→ **TO DO**
The answer must consist only of the lines from the line with "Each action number" to the line with "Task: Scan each", both included, exactly as they stand below.

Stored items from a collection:
####

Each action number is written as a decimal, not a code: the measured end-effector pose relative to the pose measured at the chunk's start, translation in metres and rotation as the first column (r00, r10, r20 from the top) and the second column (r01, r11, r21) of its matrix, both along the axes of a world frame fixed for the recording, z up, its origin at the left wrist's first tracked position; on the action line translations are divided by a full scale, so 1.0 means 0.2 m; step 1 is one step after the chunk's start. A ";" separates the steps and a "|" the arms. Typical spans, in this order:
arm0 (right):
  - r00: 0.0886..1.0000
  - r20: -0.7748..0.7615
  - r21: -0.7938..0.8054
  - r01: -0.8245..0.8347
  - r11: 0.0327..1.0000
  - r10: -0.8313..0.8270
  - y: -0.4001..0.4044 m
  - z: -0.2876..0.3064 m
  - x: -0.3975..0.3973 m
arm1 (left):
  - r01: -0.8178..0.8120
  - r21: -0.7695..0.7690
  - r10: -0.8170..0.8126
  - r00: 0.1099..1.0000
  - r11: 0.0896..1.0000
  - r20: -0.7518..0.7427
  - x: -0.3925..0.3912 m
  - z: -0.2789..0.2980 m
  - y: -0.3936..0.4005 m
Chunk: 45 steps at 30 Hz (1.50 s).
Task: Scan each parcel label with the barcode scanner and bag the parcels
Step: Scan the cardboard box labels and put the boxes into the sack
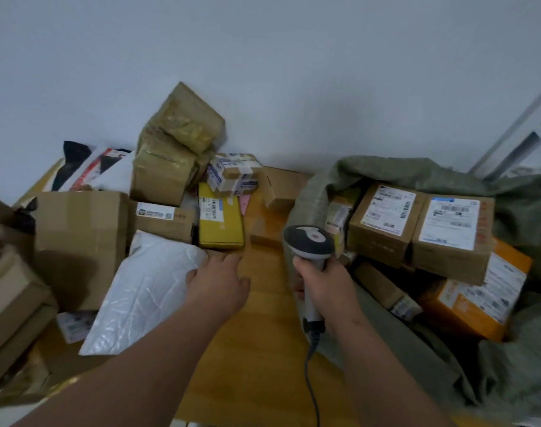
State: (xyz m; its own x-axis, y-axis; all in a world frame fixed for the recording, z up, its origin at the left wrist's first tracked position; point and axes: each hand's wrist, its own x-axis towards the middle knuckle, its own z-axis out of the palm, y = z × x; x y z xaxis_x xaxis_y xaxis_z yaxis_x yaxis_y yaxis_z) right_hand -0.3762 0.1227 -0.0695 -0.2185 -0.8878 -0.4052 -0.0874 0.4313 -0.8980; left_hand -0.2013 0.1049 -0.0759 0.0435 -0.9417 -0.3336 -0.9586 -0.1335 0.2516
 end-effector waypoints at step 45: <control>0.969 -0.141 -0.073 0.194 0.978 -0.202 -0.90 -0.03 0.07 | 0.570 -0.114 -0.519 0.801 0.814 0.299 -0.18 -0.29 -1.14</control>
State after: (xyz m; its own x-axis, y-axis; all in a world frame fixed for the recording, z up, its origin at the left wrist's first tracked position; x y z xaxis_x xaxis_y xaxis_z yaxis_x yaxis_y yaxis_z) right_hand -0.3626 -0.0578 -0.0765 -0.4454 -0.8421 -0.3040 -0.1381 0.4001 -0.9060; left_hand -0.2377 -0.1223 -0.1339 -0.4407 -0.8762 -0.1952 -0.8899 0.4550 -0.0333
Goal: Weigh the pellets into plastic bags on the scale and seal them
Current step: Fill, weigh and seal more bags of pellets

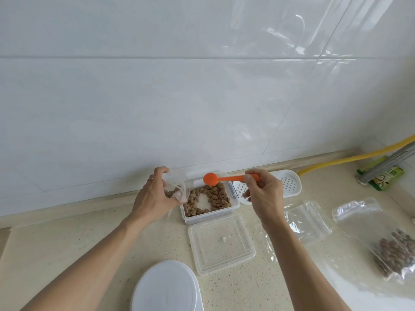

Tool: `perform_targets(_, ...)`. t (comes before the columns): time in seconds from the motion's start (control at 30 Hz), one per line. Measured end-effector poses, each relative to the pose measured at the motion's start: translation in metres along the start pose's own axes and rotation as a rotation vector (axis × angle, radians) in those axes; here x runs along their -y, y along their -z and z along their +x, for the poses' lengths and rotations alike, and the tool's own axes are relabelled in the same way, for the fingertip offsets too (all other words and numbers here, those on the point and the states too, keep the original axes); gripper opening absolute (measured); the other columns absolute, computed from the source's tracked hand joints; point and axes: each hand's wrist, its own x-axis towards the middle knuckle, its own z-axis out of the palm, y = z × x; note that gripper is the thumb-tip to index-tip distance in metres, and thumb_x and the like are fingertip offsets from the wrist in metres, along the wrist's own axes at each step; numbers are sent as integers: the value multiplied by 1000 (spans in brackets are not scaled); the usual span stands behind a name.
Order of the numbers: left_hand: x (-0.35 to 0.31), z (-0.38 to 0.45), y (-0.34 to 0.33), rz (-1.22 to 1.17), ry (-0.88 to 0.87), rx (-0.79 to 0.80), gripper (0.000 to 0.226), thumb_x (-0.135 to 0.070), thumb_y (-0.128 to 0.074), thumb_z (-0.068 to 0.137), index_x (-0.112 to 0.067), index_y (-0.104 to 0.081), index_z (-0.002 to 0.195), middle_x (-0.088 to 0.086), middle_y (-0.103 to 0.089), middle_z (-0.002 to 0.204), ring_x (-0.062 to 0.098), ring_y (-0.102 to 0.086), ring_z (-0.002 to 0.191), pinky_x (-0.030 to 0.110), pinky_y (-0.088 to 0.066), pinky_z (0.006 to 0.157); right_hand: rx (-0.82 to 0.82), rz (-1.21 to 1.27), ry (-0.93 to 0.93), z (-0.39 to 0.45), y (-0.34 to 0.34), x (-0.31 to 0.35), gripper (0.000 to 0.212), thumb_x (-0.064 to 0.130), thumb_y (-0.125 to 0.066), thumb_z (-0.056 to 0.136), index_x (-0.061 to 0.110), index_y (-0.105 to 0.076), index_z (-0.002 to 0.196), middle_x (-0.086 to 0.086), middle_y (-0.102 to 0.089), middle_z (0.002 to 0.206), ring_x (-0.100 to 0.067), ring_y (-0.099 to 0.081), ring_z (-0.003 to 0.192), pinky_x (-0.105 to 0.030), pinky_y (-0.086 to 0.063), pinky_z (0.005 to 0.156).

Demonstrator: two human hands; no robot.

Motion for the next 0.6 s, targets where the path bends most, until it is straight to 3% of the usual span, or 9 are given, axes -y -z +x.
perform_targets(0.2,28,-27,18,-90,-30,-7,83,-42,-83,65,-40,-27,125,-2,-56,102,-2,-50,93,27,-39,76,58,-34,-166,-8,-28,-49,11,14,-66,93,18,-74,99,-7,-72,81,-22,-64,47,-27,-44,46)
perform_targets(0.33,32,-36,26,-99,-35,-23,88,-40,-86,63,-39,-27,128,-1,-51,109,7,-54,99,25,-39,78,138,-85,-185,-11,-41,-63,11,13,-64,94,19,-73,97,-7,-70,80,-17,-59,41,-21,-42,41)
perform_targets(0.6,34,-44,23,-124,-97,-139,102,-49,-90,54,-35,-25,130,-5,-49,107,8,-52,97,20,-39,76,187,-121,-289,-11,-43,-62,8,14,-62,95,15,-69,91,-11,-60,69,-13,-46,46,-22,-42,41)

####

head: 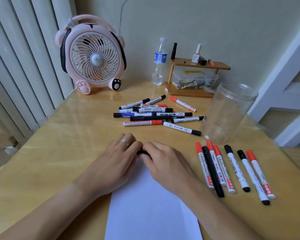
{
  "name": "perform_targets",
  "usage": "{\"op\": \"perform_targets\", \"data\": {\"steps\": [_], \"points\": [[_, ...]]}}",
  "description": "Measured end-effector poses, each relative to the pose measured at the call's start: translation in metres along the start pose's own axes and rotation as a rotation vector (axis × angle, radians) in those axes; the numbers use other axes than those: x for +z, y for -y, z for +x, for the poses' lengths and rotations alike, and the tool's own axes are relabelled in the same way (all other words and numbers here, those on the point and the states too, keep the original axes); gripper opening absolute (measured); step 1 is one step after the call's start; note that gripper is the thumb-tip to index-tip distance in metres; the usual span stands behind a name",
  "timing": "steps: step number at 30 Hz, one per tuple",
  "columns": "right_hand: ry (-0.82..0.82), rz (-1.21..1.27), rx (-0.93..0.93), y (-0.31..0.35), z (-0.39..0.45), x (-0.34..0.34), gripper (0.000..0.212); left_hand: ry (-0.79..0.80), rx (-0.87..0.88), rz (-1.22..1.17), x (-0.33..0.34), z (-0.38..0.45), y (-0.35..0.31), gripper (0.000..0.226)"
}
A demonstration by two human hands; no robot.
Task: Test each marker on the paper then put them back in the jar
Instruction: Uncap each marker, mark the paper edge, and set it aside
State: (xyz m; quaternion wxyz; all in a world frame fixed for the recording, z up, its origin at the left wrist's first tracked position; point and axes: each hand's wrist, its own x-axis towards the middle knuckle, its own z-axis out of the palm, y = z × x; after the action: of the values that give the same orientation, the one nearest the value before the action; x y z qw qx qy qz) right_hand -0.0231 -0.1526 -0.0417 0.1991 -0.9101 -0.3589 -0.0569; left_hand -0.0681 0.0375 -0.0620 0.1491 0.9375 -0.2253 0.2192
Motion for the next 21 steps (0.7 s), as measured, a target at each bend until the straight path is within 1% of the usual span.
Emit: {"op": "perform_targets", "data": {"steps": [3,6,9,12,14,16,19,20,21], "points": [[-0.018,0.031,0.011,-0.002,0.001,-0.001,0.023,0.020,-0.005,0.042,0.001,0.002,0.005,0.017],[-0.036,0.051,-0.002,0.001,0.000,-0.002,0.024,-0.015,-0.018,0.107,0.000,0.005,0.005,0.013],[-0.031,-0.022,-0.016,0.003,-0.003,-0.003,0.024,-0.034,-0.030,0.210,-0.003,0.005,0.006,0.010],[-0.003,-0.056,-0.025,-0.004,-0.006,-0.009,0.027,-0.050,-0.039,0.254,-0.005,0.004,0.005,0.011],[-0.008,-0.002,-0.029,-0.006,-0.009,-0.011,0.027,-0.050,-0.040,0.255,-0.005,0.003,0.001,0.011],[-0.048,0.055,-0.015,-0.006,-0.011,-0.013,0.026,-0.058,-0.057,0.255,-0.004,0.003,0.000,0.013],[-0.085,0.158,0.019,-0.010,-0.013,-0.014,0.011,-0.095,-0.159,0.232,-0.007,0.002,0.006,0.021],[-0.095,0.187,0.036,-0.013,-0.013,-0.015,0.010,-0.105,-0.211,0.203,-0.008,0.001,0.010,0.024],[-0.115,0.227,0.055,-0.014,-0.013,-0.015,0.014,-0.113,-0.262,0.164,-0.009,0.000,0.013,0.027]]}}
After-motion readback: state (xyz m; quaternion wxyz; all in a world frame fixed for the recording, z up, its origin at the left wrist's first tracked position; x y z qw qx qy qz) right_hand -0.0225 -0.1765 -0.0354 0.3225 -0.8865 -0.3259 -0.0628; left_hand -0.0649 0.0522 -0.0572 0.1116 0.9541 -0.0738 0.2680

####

→ **FINISHED EXERCISE**
Each action number is written as a decimal, not a code: the measured end-effector pose relative to the pose measured at the chunk's start, translation in metres and rotation as the first column (r00, r10, r20 from the top) and the second column (r01, r11, r21) of its matrix, both along the axes of a world frame fixed for the recording, z up, its origin at the left wrist's first tracked position; on the action line translations are divided by a full scale, so 1.0 means 0.2 m; step 1 is one step after the chunk's start. A ";" separates the steps and a "|" the arms. Typical spans, in this order:
arm0 (right):
  - r00: 0.0886..1.0000
  - r20: -0.7748..0.7615
  - r21: -0.7938..0.8054
  - r01: -0.8245..0.8347
  - r11: 0.0327..1.0000
  - r10: -0.8313..0.8270
  - y: -0.4001..0.4044 m
  - z: -0.2876..0.3064 m
  - x: -0.3975..0.3973 m
arm1 (left):
  - r01: -0.8178..0.8120
  - r21: -0.7695..0.7690
  - r10: -0.8170..0.8126
  - r00: 0.1099..1.0000
  - r11: 0.0896..1.0000
  - r20: -0.7518..0.7427
  - x: -0.3925..0.3912 m
  - z: -0.2789..0.2980 m
  - y: -0.3936..0.4005 m
Chunk: 45 steps at 30 Hz (1.50 s).
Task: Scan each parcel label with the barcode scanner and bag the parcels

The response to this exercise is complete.